Disney has been an embattled company for the last few years, but that doesn’t seem to have affected its financial performance all that much. According to the latest earnings report for Q1 2024, the House of Mouse has shattered earnings expectations, a victory that can no doubt be attributed, at least in part, to the recent austerity measures it has employed.
Under the stewardship of CEO Bob Iger, Disney reported a net income of $2.15 billion for Q1 2024, up a staggering 58% from the previous year. This financial crescendo has certainly come at a pivotal moment, as Iger seeks to sway investors back to his side, proving that his return was the much-needed solution for the company’s mounting troubles.
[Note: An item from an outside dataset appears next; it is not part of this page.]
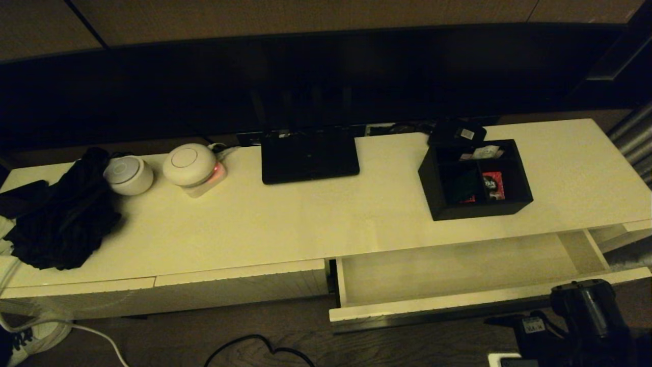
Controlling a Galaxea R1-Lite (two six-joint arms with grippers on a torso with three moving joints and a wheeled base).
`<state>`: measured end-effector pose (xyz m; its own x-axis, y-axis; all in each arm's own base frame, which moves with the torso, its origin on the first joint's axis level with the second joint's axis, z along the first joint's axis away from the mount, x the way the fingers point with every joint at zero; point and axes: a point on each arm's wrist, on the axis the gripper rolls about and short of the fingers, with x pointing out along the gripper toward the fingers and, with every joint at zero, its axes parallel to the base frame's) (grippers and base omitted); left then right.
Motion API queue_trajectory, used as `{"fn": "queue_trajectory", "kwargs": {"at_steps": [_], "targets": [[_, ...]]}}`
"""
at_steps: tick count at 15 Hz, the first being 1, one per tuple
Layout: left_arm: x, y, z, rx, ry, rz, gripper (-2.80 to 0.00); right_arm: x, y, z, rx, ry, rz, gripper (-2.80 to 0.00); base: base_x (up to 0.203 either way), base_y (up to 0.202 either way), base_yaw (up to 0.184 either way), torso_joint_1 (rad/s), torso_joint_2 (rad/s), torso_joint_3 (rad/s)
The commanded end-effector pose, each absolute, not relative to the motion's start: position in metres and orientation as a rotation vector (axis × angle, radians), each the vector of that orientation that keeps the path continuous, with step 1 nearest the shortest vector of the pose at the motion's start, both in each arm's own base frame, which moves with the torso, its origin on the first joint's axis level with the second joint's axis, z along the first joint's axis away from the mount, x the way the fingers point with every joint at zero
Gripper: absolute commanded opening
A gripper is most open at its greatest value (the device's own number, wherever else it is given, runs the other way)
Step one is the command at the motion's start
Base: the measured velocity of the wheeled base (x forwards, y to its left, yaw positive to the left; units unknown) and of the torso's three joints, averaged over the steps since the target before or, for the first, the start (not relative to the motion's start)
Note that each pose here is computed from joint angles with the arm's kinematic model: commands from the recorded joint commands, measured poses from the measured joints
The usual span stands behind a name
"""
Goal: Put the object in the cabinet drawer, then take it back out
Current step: Open the drawer
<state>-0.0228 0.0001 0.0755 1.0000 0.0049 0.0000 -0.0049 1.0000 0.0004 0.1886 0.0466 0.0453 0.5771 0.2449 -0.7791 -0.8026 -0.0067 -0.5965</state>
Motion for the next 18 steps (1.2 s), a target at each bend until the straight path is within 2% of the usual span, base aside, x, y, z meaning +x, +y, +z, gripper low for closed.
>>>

Financial analysts had pegged Disney’s total revenue for the last quarter at $23.7 billion, a number the company narrowly failed to achieve, as it closed with a total revenue of $23.5 billion. Still, Disney came out on top in the forecasted 99 cents a share, instead waltzing in at $1.22 a share.
One of the greatest contributors to Disney’s financial results is the direct-to-consumer division. The sector, a trifecta of streaming powerhouses comprising Disney+, Hulu, and ESPN+, reported an operating loss of $216 million. While this might seem like a pretty penny at first glance, it’s a massive improvement from the $1 billion loss reported in the same quarter last year.
ESPN in particular will be a major point of interest for Disney in the coming months, as it plans to roll out the service as a stand-alone streaming option that promises to be the endgame for sports fans everywhere. Even the analysis section of the service is receiving a major boost with Coach Nick Saban joining the network as an on-air commentator.
Unfortunately the crown jewel of the trio, Disney+, has been hemorrhaging users without any signs of stopping. Despite the addition of new content like Percy Jackson and the Olympians and the second season of Loki, the platform saw a dip in its subscriber base, shedding 1.3 million subscribers to settle at 111.3 million globally.
Obviously, you don’t need to be Sherlock Holmes to make the connection between the platform’s recent price hike and the drop in subscription numbers, coupled with some of the most popular shows being dormant.
Fortunately for Disney (and Swifties), Disney+ is set to become the exclusive streaming stage for the concert film Taylor Swift: The Eras Tour on March 15. Disney will be hoping that this deal can act as a siren call to Taylor Swift’s enormous fan base and casual viewers alike, giving the company a chance to entice new subscribers to the platform.
The Eras Tour film on Disney+ will be an extended version of the theatrical film, including renditions of additional hits like “Cardigan” from the Folklore album. Based on the incredible success of the tour and film, we’re pretty sure this will help a fair bit.
On the film front, Disney’s slate of upcoming films scheduled to release this year includes The First Omen on April 5, Kingdom of the Planet of the Apes on May 10, Deadpool 3 on July 26, and a sequel to the animated film Moana, which will land in theaters in November.
The live-action adaptation of Moana, in which Dwayne Johnson will reprise his role, is still forging ahead, with plans to release it sometime next year. If you ask us, we wouldn’t lose any sleep over the whole live-action adaptation stuff petering out, but apparently it’s making buck.
Keeping an eye on the future, Disney is teaming up with Epic Games to venture into a new gaming and entertainment universe where Disney’s iconic characters could meet the Fortnite frenzy. Maybe those rumors of Jack Sparrow coming to Fortnite were true after all.
This fiscal report for the last quarter paints a picture of a company in control, but that couldn’t be further from the truth. Excluding the wave of layoffs and cost-cutting measures the House of Mouse has been “forced” to implement (while pumping million-dollar bonuses into executive pockets of course), Iger is a man under siege.
Not only is he facing a barrage of attacks from Disney critics, but the American executive is also contending with a challenge from activist investor Nelson Peltz, who is pushing to get seats on Disney’s board and take control of the company.
Adding to the company’s troubles, former Mandalorian star Gina Carano is also suing Disney and its subsidiary Lucasfilm for wrongful termination over her conservative opinions. The fact that billionaire and business magnate Elon Musk is covering her legal fees doesn’t bode well for Disney, as Musk is well known for openly feuding with the company.
It remains to be seen how Disney will navigate its problems and keep its shareholders happy while still providing entertainment value to a disgruntled target audience.